United States District Court, Southern District of Georgia
Jan 27, 2022
CV 321-057 (S.D. Ga. Jan. 27, 2022)

Opinion

CV 321-057

01-27-2022

MARK A. GIBSON Plaintiff, v. KAREN THOMAS, Unit Manager; FNU RILEY, S.g.t.; JERMAINE WHITE, Warden; DEPUTY WARDEN STEWART; DEPUTY WARDEN BEASLEY; TIMOTHY WARD, Commissioner; and ROBERT TOOLE, Regional Director, Defendants.


MAGISTRATE JUDGE'S REPORT AND RECOMMENDATION

ERIAN K. EFPS, UNITED STATES MAGISTRATE JUDGE.

Plaintiff, an inmate at Telfair State Prison (“TSP”) in Helena, Georgia is proceeding pro se and in forma pauperis (“IFP”) in this case filed pursuant to 42 U.S.C. § 1983. Because he is proceeding IFP, Plaintiff's complaint must be screened to protect potential defendants. Phillips v. Mashburn, 746 F.2d 782, 785 (11th Cir. 1984) (per curiam); Al-Amin v.

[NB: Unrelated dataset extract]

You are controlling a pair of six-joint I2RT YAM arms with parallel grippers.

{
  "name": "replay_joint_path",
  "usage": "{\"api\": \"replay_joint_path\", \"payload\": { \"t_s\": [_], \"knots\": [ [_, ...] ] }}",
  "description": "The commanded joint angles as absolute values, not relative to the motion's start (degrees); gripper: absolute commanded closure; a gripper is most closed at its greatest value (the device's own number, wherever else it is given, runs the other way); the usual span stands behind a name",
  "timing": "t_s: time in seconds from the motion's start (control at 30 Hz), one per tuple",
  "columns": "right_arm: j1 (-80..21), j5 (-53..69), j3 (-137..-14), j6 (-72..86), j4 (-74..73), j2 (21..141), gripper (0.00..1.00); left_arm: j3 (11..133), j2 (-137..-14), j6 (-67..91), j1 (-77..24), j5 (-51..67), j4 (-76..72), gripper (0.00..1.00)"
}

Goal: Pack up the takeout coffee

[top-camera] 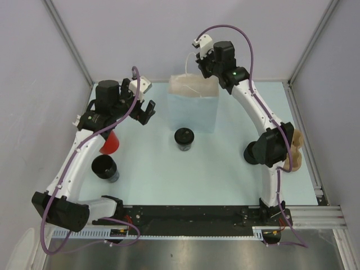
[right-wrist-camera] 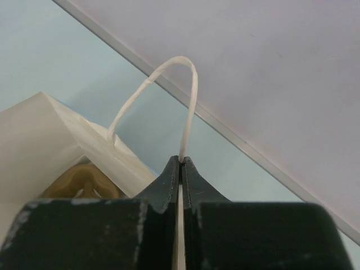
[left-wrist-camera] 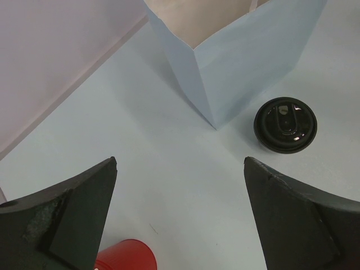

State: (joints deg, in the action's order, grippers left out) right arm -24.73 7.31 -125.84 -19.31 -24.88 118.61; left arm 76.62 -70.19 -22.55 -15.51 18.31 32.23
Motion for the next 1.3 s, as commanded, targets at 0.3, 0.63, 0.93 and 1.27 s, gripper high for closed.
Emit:
{"api": "replay_joint_path", "payload": {
  "t_s": [0.3,0.63,0.93,1.27],
  "knots": [
    [-25.7,2.3,-131.9,-25.4,-17.8,120.5,1.0,78.1,-71.3,-22.3,-16.0,17.7,31.5,0.01],
    [-25.7,1.4,-131.2,-25.7,-18.0,121.8,0.75,77.7,-71.1,-22.4,-16.2,17.5,31.2,0.01],
    [-25.8,1.4,-135.4,-24.3,-20.5,118.6,0.36,77.7,-71.2,-22.4,-16.2,17.3,31.2,0.01],
    [-26.5,8.7,-125.9,-21.8,-33.5,101.3,0.26,78.6,-70.8,-23.0,-16.2,16.9,31.7,0.01]
  ]
}}
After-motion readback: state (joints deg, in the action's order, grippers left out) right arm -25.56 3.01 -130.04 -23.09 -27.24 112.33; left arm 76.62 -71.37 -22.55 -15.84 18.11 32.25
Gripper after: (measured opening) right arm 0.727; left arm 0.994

Donald, 165 Fed.Appx. 733, 736 (11th Cir. 2006) (per curiam).

I. SCREENING OF THE COMPLAINT

A. BACKGROUND

Plaintiff names as Defendants: (1) Karen Thomas, Unit Manager; (2) FNU Riley, Sergeant; (3) Jermaine White, Warden; (4) Deputy Warden Stewart; (5) Deputy Warden Beasley; (6) Timothy Ward, Commissioner; and (7) Robert Toole, Regional Director. (Doc. no. 1, pp. 1-4.) Taking all of Plaintiff's allegations as true, as the Court must for purposes of the present screening, the facts are as follows.

On July 6, 2021, Plaintiff was taking a shower when Unit Manager Thomas approached the shower, opened the flap, and instructed Plaintiff to “get out.” (Id. at 5.) Plaintiff asked Unit Manager Thomas why he was being asked to exit the shower, and Thomas told Plaintiff, “you know what [you were doing.]” (Id.) Unit Manager Thomas then called Sergeant Riley, and when Sergeant Riley arrived, Unit Manager Thomas told Sergeant Riley to shoot Plaintiff with his taser. (Id.) Even though Plaintiff was still in the shower, Sergeant Riley tased Plaintiff and then pepper sprayed him. (Id.) Despite being in “extreme pain, ” Plaintiff was not provided medical attention. (Id.) After the altercation, Plaintiff filed a grievance, which was referred but never resolved. (Id. at 3-4.) Plaintiff now asserts a claim for excessive force against Unit Manager Thomas and Sergeant Riley, seeking $50,000 in compensatory damages. (Id. at 6.)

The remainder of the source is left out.